INSTRUCTIONS TO FOLLOW: In the copy, keep the lines from the first line of the material below through the line containing "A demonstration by" exactly as they are, and include no pictures.

■ ■ ■ ■

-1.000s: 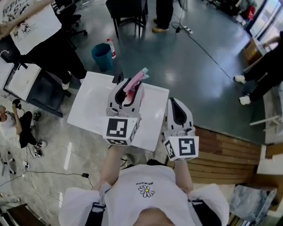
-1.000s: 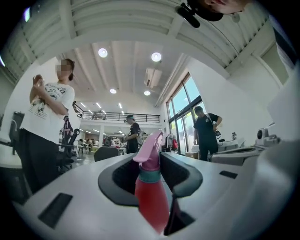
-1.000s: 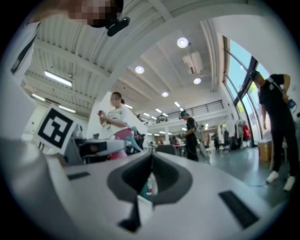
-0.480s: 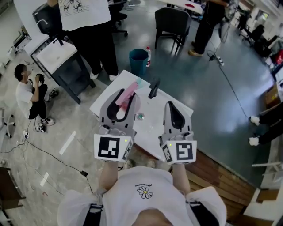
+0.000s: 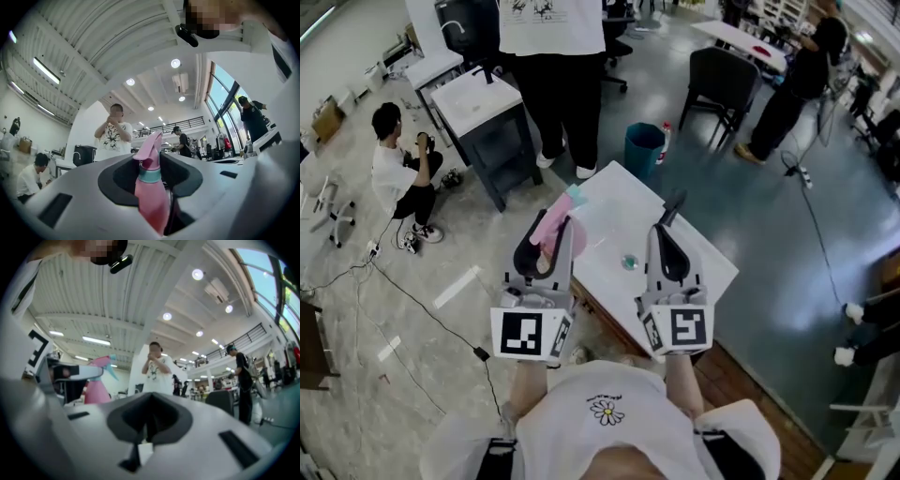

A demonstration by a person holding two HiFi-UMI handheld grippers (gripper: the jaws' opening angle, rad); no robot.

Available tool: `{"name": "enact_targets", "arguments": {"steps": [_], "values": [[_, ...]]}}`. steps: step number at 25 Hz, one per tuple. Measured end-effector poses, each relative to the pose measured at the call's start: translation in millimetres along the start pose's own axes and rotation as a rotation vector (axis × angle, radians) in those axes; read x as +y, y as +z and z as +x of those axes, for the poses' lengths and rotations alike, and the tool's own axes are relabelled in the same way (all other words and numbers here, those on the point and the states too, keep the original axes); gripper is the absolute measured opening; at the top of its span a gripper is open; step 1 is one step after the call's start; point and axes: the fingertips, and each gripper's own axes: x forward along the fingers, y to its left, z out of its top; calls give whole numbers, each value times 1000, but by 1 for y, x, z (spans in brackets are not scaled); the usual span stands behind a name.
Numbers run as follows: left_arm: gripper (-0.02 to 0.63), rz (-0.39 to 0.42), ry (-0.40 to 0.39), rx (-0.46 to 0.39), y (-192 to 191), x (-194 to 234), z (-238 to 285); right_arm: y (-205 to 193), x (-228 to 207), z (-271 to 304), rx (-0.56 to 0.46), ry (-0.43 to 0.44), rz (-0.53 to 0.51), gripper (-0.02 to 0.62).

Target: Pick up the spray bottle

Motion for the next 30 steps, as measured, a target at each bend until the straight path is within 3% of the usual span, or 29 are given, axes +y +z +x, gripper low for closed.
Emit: {"name": "enact_targets", "arguments": {"steps": [9, 30], "values": [[147, 26, 86, -31, 7, 25, -17, -12, 16, 13, 27, 50, 1, 29], [147, 12, 103, -21, -1, 28, -22, -23, 22, 8, 52, 60, -2, 29]]}}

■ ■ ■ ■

REPLY:
-1.000s: 
-1.000s: 
-1.000s: 
-0.480s: 
+0.000s: 

A demonstration by a person holding two HiFi-UMI handheld grippers (gripper: the jaws' opening angle, rad); no robot.

The required output has been given.